Try it —
Each line from the one containing "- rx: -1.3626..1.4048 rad" through the end of the data is to be written out exactly, and nothing more.
*** Block opens ***
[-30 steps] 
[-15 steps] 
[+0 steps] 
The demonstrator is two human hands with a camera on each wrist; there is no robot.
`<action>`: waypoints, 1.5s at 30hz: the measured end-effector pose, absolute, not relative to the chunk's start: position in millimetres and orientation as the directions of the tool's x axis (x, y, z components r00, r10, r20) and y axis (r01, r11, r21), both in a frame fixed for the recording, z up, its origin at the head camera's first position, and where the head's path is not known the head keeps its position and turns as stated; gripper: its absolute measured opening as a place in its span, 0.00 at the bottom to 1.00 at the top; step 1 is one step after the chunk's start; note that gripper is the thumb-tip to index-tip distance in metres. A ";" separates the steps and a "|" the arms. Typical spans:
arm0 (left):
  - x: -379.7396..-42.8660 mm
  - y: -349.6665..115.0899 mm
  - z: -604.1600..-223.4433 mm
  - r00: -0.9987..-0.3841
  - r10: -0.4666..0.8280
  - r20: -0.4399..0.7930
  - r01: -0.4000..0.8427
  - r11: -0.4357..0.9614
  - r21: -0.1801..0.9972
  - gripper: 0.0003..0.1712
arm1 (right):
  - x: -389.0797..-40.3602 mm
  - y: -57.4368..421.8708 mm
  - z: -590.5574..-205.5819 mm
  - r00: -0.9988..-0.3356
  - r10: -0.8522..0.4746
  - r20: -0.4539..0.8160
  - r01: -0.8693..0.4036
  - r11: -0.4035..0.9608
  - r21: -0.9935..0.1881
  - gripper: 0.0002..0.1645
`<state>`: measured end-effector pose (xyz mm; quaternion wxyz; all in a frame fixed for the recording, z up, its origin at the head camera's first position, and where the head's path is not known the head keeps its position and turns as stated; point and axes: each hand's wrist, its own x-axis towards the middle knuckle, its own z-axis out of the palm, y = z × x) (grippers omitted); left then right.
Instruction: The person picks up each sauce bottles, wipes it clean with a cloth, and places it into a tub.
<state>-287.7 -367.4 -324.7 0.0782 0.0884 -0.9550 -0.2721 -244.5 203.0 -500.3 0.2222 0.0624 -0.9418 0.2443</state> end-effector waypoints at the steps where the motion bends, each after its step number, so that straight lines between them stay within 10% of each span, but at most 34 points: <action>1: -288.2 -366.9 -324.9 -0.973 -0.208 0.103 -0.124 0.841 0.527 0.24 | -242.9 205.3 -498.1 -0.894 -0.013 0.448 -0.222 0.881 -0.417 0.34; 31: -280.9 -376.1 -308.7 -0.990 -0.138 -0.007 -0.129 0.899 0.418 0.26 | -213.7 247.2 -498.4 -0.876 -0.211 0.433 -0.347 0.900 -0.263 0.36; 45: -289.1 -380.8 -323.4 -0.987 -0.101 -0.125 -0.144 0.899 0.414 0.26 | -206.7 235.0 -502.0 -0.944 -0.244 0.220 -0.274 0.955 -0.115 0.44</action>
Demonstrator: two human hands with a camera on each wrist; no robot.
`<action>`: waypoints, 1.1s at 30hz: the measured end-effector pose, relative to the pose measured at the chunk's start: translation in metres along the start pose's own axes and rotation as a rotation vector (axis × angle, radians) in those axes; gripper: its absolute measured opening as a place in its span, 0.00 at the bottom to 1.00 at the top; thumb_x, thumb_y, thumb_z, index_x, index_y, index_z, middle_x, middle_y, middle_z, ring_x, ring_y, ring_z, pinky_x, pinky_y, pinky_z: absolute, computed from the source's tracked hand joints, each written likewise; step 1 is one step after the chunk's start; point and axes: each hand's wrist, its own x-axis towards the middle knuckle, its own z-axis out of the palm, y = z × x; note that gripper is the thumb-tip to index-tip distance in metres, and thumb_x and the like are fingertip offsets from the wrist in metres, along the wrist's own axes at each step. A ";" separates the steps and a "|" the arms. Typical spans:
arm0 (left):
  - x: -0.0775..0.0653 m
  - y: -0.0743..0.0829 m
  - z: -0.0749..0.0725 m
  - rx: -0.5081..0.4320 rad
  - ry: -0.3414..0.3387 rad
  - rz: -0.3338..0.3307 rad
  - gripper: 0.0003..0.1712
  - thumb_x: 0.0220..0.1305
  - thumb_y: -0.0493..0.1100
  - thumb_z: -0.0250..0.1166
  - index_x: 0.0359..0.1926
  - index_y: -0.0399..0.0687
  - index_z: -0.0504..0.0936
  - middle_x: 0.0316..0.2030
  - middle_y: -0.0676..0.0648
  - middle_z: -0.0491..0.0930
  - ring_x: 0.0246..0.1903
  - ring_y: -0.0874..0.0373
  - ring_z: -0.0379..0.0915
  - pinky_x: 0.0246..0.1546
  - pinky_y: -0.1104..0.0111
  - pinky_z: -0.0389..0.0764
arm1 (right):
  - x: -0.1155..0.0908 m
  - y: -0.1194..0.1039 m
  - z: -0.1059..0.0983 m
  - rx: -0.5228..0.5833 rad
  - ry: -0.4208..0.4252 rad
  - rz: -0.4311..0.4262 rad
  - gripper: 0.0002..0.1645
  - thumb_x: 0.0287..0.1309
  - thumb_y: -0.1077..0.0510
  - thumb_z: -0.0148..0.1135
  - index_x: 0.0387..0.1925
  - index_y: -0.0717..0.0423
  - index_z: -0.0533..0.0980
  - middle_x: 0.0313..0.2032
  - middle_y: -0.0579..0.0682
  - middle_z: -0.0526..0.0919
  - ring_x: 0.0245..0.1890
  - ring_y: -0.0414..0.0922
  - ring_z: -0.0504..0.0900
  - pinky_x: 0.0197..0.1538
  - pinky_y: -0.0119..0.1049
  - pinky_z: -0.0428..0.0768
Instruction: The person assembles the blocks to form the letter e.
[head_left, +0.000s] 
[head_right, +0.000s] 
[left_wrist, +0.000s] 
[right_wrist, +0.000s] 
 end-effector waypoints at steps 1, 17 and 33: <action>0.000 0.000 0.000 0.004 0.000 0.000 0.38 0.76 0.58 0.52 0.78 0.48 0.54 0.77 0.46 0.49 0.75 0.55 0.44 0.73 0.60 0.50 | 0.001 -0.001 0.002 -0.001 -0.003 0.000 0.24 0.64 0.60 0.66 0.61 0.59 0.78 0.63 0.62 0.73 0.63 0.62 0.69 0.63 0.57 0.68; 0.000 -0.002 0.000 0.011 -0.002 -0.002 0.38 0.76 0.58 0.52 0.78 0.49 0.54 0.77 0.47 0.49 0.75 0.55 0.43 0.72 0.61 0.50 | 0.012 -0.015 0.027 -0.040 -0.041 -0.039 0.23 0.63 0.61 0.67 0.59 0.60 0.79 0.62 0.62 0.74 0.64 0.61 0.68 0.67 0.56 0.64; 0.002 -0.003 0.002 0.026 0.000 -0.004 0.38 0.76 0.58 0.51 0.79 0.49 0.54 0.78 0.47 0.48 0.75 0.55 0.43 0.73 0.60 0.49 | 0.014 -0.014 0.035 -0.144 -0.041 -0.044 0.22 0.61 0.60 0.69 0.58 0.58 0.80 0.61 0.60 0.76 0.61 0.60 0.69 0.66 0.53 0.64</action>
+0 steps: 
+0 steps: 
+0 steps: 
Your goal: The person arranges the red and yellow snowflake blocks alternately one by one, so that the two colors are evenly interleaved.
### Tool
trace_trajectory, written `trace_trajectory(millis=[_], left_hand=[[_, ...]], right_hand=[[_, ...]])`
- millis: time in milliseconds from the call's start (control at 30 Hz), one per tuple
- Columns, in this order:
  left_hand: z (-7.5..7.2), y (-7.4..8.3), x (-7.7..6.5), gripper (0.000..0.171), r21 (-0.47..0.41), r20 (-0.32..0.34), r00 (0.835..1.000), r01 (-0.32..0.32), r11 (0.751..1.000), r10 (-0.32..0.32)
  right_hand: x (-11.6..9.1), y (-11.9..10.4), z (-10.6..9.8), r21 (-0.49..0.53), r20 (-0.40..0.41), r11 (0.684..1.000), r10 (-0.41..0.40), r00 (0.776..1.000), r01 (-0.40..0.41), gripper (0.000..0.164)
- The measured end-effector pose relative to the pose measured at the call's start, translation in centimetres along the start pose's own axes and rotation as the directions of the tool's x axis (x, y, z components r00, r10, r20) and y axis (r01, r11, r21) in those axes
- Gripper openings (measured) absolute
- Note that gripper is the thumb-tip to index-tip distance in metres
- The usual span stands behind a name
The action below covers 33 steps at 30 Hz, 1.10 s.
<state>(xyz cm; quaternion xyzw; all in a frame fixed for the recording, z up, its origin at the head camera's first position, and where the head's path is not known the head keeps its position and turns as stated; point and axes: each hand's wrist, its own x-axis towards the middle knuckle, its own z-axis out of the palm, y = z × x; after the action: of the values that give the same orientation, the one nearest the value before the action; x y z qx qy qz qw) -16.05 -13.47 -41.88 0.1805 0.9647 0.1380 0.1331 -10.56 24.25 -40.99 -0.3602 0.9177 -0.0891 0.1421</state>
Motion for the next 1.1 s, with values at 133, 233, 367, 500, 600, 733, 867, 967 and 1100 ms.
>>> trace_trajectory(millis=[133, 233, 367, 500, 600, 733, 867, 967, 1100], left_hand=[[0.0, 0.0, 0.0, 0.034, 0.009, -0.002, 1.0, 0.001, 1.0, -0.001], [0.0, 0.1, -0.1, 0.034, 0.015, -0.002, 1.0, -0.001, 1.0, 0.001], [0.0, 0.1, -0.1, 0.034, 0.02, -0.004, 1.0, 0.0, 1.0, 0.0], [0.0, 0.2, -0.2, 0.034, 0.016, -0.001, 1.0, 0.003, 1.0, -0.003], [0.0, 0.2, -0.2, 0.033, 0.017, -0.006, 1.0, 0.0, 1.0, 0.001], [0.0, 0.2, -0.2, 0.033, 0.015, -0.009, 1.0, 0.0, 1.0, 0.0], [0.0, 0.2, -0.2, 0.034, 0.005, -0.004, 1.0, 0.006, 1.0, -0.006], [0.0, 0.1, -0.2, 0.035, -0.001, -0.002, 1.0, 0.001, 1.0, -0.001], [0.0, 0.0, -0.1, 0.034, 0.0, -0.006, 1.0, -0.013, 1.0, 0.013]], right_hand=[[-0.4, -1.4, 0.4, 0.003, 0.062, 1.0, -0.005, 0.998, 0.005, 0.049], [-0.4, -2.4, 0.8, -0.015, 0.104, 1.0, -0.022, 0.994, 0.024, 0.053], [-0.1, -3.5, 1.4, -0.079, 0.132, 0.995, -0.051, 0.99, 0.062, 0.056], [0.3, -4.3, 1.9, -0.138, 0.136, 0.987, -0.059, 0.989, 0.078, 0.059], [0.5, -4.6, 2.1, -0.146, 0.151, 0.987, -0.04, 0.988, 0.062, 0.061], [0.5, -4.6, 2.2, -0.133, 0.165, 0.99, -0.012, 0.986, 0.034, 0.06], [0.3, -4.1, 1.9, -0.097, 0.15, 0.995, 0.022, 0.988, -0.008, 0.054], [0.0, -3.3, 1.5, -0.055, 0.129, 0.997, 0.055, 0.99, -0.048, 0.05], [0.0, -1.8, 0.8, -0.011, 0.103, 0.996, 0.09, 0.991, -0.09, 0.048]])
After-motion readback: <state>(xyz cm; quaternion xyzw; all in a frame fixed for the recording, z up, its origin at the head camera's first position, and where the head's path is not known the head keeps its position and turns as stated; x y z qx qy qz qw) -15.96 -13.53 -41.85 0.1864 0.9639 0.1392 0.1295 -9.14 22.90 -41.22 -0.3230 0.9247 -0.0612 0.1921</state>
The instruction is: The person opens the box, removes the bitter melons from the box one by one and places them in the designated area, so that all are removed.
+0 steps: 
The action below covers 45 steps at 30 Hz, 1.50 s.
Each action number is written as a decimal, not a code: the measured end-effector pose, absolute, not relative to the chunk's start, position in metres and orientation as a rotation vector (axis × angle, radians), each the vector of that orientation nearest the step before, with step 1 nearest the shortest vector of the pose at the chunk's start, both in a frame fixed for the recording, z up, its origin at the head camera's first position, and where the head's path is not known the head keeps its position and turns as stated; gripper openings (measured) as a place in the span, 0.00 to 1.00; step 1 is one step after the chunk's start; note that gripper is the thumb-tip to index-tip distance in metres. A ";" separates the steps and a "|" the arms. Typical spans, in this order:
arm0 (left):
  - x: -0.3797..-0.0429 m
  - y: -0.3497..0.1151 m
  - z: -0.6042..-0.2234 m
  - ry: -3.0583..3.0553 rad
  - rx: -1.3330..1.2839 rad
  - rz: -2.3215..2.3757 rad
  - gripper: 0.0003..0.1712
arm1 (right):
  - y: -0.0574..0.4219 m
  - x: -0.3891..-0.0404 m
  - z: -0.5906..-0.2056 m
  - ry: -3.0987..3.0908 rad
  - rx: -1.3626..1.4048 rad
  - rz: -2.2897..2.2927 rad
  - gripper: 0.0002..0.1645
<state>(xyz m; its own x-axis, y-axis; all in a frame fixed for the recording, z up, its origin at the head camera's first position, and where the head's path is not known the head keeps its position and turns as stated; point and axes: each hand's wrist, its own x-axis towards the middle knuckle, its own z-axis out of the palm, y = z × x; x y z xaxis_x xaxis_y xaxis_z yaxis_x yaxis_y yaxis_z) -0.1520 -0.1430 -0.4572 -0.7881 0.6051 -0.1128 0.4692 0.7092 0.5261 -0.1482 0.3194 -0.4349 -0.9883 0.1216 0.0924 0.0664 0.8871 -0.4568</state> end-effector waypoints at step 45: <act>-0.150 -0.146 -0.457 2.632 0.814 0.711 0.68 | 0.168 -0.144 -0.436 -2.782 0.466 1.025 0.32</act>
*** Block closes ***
Task answer —
  - rx: -1.3626..1.4048 rad
  - rz: -2.2897..2.2927 rad
  - gripper: 0.0002..0.1645
<state>(xyz m; its own x-axis, y-axis; all in a frame fixed for the recording, z up, its origin at the head camera's first position, and where the head's path is not known the head keeps its position and turns as stated; point and axes: each hand's wrist, its own x-axis towards the middle knuckle, its own z-axis out of the palm, y = z × x; x y z xaxis_x xaxis_y xaxis_z yaxis_x yaxis_y yaxis_z) -0.1520 -0.1430 -0.4572 -0.7881 0.6051 -0.1128 0.4692 0.7092 0.5261 -0.1482 0.3194 -0.4349 -0.9883 0.1216 0.0924 0.0664 0.8871 -0.4568</state> end-effector waypoints at step 45: <act>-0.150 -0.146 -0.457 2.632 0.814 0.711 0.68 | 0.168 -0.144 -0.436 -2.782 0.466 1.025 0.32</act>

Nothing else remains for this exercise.